Mailing List Archives Public Access	UW Madison Computer Sciences Department Computer Systems Lab

[Date Prev][Date Next][Thread Prev][Thread Next][Date Index][Thread Index]

Re: [Condor-users] lost updates / network issues?

Date: Sun, 07 Oct 2007 20:18:55 -0500 (CDT)
From: Steven Timm <timm@xxxxxxxx>
Subject: Re: [Condor-users] lost updates / network issues?

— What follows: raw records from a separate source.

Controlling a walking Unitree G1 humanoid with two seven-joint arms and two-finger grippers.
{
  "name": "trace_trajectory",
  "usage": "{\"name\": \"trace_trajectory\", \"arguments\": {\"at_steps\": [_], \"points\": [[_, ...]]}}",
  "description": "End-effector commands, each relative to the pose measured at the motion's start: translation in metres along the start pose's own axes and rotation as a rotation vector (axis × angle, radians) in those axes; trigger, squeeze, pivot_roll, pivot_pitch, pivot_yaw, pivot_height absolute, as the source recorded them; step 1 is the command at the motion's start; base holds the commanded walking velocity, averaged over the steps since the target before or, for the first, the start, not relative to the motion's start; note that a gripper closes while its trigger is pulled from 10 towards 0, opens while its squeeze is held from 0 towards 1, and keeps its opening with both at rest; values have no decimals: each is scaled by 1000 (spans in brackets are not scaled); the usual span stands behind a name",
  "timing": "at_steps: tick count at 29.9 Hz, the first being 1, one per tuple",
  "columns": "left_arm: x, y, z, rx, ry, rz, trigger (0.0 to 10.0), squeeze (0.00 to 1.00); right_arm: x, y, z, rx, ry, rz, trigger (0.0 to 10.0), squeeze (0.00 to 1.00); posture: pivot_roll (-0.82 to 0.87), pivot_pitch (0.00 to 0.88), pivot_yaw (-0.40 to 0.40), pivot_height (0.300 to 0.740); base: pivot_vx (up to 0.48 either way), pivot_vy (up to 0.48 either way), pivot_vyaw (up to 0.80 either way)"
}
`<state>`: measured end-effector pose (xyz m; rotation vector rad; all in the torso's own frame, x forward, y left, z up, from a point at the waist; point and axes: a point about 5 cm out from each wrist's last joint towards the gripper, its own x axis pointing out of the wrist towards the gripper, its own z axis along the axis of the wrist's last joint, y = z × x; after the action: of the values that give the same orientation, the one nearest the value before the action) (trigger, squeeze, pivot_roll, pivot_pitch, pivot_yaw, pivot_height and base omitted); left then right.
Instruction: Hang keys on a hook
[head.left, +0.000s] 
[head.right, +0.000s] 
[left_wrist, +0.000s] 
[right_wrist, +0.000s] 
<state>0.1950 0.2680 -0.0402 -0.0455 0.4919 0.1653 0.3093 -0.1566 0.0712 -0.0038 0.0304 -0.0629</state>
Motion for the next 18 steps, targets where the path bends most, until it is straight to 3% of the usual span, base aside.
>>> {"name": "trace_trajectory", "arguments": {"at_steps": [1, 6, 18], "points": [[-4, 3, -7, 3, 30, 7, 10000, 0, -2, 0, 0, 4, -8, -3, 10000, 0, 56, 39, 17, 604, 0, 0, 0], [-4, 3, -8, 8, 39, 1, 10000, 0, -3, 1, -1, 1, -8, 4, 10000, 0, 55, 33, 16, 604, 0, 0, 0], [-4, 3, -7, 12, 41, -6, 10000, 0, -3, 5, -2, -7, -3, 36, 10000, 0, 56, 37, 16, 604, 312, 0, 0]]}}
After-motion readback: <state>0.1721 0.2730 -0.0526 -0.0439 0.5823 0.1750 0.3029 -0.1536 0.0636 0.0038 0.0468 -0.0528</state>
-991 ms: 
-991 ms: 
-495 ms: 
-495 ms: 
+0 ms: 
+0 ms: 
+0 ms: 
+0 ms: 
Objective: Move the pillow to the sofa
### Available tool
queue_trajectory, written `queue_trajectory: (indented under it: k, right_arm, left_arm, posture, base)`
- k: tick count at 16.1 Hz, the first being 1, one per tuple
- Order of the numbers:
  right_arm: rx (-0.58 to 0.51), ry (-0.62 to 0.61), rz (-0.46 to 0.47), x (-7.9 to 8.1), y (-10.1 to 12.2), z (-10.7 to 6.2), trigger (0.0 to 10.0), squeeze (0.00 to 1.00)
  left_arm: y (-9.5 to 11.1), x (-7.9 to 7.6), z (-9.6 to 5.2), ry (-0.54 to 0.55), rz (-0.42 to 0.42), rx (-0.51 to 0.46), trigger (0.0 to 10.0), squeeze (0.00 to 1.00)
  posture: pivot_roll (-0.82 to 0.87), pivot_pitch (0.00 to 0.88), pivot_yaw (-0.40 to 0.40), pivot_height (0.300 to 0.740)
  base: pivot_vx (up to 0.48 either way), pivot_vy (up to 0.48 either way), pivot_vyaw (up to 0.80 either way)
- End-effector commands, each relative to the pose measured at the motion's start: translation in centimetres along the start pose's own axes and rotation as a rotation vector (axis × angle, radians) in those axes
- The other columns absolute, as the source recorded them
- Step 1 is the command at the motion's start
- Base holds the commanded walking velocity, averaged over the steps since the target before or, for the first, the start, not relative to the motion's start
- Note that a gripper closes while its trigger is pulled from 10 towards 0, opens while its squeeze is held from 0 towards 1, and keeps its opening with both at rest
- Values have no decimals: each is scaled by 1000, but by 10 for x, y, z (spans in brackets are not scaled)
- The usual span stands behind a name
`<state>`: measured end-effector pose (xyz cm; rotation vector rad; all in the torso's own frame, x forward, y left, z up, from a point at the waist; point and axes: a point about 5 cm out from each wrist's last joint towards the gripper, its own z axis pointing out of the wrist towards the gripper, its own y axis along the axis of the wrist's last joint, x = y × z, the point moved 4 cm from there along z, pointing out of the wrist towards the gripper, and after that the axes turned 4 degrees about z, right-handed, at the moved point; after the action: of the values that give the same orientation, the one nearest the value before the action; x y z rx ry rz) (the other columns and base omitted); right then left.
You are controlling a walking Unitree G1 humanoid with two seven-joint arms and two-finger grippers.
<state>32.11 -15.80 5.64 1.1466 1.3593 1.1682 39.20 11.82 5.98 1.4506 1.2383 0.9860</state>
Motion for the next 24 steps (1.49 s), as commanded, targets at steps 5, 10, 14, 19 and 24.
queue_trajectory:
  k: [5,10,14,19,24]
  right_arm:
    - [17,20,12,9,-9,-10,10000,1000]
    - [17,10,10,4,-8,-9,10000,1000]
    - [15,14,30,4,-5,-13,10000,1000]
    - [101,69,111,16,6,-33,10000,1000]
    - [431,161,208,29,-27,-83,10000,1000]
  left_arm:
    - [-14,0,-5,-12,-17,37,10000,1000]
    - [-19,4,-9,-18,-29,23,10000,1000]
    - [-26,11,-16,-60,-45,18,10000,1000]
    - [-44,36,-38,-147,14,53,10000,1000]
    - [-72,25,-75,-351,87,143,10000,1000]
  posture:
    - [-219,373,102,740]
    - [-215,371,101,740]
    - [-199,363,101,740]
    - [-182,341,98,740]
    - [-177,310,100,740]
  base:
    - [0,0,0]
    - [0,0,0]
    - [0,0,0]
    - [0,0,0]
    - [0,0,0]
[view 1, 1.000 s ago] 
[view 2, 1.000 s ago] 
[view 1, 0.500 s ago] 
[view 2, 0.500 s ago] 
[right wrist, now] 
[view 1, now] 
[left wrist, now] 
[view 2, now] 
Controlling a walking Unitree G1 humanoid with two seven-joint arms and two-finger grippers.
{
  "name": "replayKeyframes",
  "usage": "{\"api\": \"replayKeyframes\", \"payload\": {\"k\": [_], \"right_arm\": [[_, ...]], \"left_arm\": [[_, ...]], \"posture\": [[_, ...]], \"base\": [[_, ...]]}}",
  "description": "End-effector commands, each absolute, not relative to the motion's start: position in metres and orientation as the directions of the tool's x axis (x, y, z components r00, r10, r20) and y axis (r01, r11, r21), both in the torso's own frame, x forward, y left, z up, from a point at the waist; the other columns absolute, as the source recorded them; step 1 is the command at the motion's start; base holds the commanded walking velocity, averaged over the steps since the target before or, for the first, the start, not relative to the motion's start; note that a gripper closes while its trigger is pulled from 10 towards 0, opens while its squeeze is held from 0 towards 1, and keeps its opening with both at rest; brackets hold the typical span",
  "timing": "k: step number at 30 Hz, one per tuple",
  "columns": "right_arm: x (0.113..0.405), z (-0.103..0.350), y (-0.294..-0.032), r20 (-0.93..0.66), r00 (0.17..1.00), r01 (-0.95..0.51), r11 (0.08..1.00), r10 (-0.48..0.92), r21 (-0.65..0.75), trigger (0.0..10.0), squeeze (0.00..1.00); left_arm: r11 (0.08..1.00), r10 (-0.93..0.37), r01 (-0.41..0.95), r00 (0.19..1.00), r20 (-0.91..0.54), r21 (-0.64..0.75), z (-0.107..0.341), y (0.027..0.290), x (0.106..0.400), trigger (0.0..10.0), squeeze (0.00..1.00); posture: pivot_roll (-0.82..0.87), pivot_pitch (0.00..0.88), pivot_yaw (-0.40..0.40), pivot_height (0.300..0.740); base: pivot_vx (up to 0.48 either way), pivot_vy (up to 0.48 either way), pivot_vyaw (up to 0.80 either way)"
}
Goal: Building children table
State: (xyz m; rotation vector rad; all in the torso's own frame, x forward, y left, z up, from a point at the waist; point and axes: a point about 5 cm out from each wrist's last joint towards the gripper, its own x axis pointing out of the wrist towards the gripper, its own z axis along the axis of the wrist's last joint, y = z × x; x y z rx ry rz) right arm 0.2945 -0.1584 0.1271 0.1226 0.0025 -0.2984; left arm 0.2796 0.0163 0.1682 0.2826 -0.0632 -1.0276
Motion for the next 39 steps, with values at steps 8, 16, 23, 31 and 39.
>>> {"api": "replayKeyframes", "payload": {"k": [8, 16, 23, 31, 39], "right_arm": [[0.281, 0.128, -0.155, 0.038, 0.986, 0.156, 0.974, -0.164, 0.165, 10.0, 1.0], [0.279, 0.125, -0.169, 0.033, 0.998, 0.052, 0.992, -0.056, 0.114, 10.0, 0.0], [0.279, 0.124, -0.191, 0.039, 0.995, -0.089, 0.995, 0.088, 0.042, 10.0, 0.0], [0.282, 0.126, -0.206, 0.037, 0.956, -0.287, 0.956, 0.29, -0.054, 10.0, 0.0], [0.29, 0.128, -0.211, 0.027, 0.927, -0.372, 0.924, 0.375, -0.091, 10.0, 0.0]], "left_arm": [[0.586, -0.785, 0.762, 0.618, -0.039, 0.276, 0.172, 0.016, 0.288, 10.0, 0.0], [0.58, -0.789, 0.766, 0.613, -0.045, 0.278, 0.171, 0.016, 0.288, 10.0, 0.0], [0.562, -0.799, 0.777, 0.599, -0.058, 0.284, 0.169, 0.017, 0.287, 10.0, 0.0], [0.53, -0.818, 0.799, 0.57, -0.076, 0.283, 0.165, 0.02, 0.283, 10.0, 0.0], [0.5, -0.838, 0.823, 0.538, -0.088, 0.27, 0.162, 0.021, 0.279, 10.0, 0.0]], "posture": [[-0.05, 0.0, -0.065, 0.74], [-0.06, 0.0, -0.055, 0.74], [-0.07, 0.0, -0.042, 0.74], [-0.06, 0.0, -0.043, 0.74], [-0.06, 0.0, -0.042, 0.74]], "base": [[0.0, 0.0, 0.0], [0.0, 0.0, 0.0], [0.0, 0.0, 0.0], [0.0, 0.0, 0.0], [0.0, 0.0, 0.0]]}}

The two problems are related--if you miss that many updates
then the collector will give up on a resource from time to time
and time out the classad.  This may be a time to turn on
UPDATE_COLLECTOR_WITH_TCP--that will make the updates much
more reliable.  At one point I had this level of updateslost
and changed to tcp and it solved the problem altogether.

Steve


------------------------------------------------------------------
Steven C. Timm, Ph.D  (630) 840-8525
timm@xxxxxxxx  http://home.fnal.gov/~timm/
Fermilab Computing Division, Scientific Computing Facilities,
Grid Facilities Department, FermiGrid Services Group, Assistant Group Leader.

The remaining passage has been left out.